I can’t drive, I’m on the phone

Stand on any street corner and you’ll see all the evidence you need that the law against using a mobile ‘phone whilst driving has been rather less effective than the smoking ban.

Position yourself by any busy street corner and you’ll soon gather all the evidence you need that the law against driving with a mobile phone clamped to the side of one’s head has been rather less effective than that other recent attempt to protect public health: the smoking ban.

Whatever the reasons for this, most drivers – guilty or not of a habit arguably far more dangerous than smoking in a pub – do know that hand-held phones pose a risk. What they don’t realise though is that the high level of concentration required to conduct any type of telephone conversation means that so-called “hands-free kits” aren’t much safer.

Indeed, a mounting body of evidence suggests that hands free systems, and the ludicrous headsets that scream out their users’ misguided sense of self-importance, could be as big a threat to road-safety as drink driving.

According to research conducted at the University of Sydney’s Injury Prevention and Trauma Care Division, drivers using mobile phone whilst driving are four times more like to crash. The group’s report makes no distinction between hand-held or hands-free mobile phones. Similar research conducted here in the UK by scientists at Transport Research Laboratory has found that drivers talking on both hand-held and hands-free mobile phones have on average 30 per cent slower reaction times than those who have been drinking, and 50 per cent slower times than sober drivers. Similar results were found during tests at the University of Utah in the US, comparing the use of hands-free phones and drinking at the UK limit.

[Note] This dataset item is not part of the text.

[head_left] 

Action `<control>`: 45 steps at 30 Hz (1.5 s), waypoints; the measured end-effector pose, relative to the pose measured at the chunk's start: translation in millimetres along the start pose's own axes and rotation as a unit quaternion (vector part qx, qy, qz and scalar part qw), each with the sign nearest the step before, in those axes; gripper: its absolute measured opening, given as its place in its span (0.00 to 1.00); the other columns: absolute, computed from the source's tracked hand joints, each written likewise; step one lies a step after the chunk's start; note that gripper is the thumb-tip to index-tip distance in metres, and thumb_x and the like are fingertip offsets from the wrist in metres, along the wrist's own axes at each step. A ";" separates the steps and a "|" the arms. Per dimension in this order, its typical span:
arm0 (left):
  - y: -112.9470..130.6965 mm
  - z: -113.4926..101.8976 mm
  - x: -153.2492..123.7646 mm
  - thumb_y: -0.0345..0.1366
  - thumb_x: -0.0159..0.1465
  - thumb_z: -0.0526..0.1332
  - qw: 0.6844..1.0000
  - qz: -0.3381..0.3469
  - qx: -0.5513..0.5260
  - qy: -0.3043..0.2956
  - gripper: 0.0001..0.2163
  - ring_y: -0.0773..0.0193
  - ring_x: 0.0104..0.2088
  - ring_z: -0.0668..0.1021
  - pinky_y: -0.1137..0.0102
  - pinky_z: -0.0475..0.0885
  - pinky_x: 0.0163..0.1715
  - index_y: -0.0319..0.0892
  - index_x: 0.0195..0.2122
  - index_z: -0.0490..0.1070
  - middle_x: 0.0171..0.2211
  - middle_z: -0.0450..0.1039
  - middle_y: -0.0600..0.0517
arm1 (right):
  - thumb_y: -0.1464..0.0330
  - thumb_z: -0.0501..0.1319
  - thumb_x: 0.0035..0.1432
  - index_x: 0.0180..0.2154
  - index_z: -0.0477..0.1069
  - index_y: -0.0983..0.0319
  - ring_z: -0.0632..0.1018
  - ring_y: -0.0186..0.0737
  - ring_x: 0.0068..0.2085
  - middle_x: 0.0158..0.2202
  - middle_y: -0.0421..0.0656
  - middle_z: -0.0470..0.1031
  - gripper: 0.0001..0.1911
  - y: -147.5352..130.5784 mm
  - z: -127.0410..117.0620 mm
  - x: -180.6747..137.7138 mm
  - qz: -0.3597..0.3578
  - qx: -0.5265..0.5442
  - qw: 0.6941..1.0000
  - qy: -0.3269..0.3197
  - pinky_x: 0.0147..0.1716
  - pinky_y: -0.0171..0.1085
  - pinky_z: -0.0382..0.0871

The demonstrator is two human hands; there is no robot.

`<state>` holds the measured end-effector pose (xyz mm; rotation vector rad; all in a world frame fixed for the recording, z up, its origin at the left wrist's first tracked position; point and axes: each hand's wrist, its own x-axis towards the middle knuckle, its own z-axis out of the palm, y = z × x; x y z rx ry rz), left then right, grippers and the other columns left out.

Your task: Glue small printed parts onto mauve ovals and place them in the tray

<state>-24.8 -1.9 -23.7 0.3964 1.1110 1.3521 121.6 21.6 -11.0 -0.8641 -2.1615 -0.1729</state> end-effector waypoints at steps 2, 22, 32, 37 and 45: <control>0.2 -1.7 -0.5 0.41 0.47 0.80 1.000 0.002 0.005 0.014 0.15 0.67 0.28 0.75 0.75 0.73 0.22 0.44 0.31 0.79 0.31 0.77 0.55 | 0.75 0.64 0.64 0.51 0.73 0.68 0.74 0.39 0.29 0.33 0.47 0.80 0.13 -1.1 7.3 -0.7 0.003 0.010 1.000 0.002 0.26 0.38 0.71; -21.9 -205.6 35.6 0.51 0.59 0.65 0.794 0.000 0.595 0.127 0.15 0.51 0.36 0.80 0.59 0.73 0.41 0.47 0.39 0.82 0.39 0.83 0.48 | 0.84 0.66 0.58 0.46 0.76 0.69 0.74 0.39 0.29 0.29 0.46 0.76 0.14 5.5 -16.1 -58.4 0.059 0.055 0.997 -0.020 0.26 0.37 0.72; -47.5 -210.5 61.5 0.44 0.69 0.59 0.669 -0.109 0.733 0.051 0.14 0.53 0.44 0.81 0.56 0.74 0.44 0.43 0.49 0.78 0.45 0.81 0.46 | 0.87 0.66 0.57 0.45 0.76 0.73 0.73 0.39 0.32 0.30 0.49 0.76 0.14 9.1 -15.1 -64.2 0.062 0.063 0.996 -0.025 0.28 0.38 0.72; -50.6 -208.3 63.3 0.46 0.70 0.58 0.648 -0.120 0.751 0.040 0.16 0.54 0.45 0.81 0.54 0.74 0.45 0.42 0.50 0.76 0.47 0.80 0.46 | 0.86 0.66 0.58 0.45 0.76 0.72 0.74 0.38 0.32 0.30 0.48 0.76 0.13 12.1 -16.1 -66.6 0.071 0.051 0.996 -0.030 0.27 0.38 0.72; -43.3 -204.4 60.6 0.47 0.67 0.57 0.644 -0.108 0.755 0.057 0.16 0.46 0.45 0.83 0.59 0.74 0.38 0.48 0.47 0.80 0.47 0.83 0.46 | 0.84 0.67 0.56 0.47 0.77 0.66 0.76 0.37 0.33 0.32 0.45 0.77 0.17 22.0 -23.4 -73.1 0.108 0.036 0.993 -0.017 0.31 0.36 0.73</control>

Emotive stuff, and made even more worrying by the fact that, with a few exceptions, the relentless march of in-car technology is providing drivers with more and not fewer distractions from the serious business of not crashing their cars.

It can easily be argued that today’s increasingly advanced in-car entertainment systems, highly addictive satnav devices and even climate control systems are all helping to put the driver in a homogenised bubble, dangerously removed from the realities of the road. The automotive industry must find a way of steering a safe passage through this technology minefield. It’s either that, or a return to the days when climate control meant a flimsy plastic window handle and the only place you could find a car phone was inside the batmobile.